Cementir Holding
- Type: Private
- Traded as: FTSE Italia Mid Cap
- Industry: Building materials
- Founded: 1947
- Headquarters: Italy
- Products: cement, construction aggregate, concrete

= Cementir Holding =

Cementir Holding S.p.A., incorporated in 1947 in Rome, Italy, is a holding company with subsidiaries manufacturing cement and concrete, principally in Turkey and Denmark. The holding is the leading producer of cement in Denmark and of ready-mix concrete in Scandinavia, as well as one of the main producers in Turkey. It also has a significant presence in Italy. The company's products include precast concrete for the engineering and transport sectors. Its research and development activities are based in Denmark and Italy.

==History==
In 1947, the company was incorporated as Cementir – Cementerie del Tirreno by the Italian state-owned company Istituto per la Ricostruzione Industriale (IRI); its early activities sought to make use of the slag produced by the blast furnaces of steelworks. In 1952, the firm opened its first cement plant at Bagnoli alongside an existing steelworks.

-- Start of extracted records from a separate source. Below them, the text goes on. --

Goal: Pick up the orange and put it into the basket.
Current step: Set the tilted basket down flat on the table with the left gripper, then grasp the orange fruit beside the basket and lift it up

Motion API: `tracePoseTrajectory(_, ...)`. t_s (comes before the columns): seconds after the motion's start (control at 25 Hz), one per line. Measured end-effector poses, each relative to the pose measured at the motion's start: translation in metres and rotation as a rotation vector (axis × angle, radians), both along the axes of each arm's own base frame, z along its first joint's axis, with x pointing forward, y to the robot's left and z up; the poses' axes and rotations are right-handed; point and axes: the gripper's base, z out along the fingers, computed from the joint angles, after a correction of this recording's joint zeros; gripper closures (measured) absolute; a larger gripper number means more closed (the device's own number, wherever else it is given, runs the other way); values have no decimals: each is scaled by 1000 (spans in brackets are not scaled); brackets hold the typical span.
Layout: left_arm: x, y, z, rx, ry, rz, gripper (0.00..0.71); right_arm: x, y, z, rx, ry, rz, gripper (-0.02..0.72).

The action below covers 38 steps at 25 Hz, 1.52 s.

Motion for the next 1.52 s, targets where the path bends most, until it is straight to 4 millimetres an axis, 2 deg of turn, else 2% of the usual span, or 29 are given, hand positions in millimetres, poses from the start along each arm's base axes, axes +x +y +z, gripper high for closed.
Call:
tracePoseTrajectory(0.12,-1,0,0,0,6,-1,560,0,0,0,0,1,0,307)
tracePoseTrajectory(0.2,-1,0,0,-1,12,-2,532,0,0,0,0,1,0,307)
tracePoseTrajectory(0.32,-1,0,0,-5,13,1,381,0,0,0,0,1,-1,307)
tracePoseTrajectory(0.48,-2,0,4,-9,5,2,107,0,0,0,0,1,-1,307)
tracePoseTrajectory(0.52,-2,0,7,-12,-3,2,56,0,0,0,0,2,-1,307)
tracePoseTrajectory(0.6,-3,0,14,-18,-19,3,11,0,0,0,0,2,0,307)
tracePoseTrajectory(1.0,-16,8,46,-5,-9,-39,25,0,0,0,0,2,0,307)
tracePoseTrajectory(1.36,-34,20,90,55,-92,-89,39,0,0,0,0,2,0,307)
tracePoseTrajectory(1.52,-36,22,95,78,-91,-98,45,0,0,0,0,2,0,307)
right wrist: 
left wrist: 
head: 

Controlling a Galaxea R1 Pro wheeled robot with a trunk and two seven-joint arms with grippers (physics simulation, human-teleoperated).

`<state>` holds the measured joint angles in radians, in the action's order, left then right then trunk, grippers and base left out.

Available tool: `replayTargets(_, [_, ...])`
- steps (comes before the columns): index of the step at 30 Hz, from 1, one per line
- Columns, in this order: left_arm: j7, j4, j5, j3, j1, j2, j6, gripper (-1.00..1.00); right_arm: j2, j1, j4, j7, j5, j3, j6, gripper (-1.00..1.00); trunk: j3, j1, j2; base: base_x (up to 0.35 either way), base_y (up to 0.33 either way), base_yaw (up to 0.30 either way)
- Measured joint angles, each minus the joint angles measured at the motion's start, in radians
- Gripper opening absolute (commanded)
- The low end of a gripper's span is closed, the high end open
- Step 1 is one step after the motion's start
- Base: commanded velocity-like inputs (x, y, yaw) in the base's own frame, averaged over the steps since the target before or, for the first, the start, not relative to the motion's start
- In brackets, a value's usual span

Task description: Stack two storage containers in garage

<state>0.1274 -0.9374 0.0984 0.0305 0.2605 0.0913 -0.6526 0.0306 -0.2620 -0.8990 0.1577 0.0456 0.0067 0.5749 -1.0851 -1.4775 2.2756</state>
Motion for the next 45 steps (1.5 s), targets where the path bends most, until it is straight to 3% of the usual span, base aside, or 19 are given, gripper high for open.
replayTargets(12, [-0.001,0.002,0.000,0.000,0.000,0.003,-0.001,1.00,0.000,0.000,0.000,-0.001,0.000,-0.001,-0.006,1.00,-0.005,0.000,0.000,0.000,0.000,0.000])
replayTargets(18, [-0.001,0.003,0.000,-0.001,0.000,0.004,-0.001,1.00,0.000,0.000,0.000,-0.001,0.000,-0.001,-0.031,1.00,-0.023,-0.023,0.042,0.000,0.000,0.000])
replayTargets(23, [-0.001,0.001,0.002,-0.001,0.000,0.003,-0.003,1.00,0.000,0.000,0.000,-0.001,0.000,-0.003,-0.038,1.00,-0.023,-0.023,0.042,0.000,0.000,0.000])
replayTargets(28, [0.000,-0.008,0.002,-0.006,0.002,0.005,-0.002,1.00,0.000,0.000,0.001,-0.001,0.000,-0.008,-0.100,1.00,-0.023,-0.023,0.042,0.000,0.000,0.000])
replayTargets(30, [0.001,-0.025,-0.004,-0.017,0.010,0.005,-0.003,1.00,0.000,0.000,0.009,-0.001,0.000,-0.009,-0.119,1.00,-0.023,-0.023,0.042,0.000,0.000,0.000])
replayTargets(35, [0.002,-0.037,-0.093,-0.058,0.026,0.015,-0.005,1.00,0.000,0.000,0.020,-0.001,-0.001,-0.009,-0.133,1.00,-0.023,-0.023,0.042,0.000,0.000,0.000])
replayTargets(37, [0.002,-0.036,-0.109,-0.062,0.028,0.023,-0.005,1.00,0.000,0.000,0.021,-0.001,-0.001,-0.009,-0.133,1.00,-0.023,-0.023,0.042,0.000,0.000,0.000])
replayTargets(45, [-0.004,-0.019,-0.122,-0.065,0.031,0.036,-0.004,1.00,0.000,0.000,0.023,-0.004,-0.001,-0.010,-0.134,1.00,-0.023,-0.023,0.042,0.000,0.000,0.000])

In 1955, the firm was listed on the Borsa Italiana.

Throughout the 1950s and 1960s, Cementir expanded its operations via the completion of several acquisitions as well as investments in new plants across Italy.

During the early 1990s, the Italian government opted to privatise Cementir via the sale of IRI's controlling stake in the firm. In February 1992, to satisfy the recommendations of the European Commission on the limitation of the public enterprise competition in the competitive economy domain, the IRI-Finsider Group held the majority of capital (51.78 percent) in the Italian construction group. Caltagirone S.p.A. for the sum of ₤480 billion lires.

In 2001, Cementir was relisted on the Borsa Italiana.

In September 2017, Cementir announced the sale of several Italy-based assets to the German building materials firm HeidelbergCement in exchange for €315 million. One year later, Cementir expanded its ownership in the Lehigh White Cement Company to 63.25 percent via a transaction with HeidelbergCement.

In early 2022, the firm recorded significant revenue increases across the Turkey, Europe, US and Malaysian markets.

On account of the large CO₂ emissions involved in cement production, Cementir has made efforts to mitigate its climate impacts. In December 2020, the Carbon Disclosure Project rated the firm as a "B" rated organization, up from previously being assigned an F rating. In October 2024, in partnership with the French industrial gases specialist Air Liquide, Cementir launched a joint decarbonization project, named ACCSION, to significantly reduce CO₂ emissions at the firm's cement plant in Aalborg.

In August 2024, Cementir expanded its stake in Sinai White Portland Cement Co SAE to 96.5 percent in exchange for €30 million.

In December 2025, the company sold its stake in Kars Cimento AS to Arkoz Madencilik AS in exchange for €51 million. In July 2026, through its Danish subsidiary Aalborg Portland Holding A/S, Cementir wholly acquired Nymølle Stenindustrier A/S.

==Board of directors==

The following people serve on the board of directors as of December 2013:

- President: Francesco Caltagirone Jr.
- Vice President: Carlo Carlevaris (independent)
- Chief Executive Officer: Francesco Caltagirone Jr.
- Board Member: Alessandro Caltagirone
- Board Member: Azzurra Caltagirone
- Board Member: Edoardo Caltagirone
- Board Member: Saverio Caltagirone
- Board Member: Flavio Cattaneo (independent)
- Board Member: Mario Ciliberto
- Board Member: Paolo Di Bendetto (independent)
- Board Member: Fabio Corsico
- Board Member: Mario Delfini
- Board Member: Alfio Marchini (independent)
- Board Member: Riccardo Nicolini
- Board Member: Mario Ciliberto

==Main shareholders==

Francesco Gaetano Caltagirone controls 66.75% of the shares of Cementir.